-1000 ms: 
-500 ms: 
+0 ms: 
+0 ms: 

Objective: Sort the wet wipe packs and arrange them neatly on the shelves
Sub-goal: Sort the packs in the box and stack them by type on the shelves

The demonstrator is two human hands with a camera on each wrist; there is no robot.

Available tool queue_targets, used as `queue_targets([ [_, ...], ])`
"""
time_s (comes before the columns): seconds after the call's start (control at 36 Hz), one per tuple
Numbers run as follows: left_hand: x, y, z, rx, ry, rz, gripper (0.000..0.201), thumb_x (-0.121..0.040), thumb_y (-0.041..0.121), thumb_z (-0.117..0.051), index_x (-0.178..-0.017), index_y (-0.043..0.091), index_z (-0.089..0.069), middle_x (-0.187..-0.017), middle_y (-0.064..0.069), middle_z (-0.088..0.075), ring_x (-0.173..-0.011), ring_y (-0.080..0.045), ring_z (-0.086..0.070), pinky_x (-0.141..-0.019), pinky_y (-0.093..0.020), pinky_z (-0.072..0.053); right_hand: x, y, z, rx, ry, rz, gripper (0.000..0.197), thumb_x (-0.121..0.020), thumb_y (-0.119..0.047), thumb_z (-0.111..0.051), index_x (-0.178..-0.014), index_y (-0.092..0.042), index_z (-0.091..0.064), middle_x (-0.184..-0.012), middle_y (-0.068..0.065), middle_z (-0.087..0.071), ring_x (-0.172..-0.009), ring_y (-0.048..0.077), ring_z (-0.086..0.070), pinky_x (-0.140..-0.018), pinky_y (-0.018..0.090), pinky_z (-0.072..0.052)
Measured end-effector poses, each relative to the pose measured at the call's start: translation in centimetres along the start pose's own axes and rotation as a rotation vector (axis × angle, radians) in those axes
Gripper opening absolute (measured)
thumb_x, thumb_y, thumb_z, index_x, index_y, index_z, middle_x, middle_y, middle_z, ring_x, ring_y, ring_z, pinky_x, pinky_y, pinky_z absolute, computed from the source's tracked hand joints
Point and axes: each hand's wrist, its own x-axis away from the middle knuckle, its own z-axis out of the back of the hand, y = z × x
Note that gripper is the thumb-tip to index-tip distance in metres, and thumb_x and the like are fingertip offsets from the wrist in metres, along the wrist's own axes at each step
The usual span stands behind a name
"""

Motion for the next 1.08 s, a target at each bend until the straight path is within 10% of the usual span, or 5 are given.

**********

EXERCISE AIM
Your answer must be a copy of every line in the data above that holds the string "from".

REPLY TO THE TASK
thumb_x, thumb_y, thumb_z, index_x, index_y, index_z, middle_x, middle_y, middle_z, ring_x, ring_y, ring_z, pinky_x, pinky_y, pinky_z absolute, computed from the source's tracked hand joints
Point and axes: each hand's wrist, its own x-axis away from the middle knuckle, its own z-axis out of the back of the hand, y = z × x
Note that gripper is the thumb-tip to index-tip distance in metres, and thumb_x and the like are fingertip offsets from the wrist in metres, along the wrist's own axes at each step

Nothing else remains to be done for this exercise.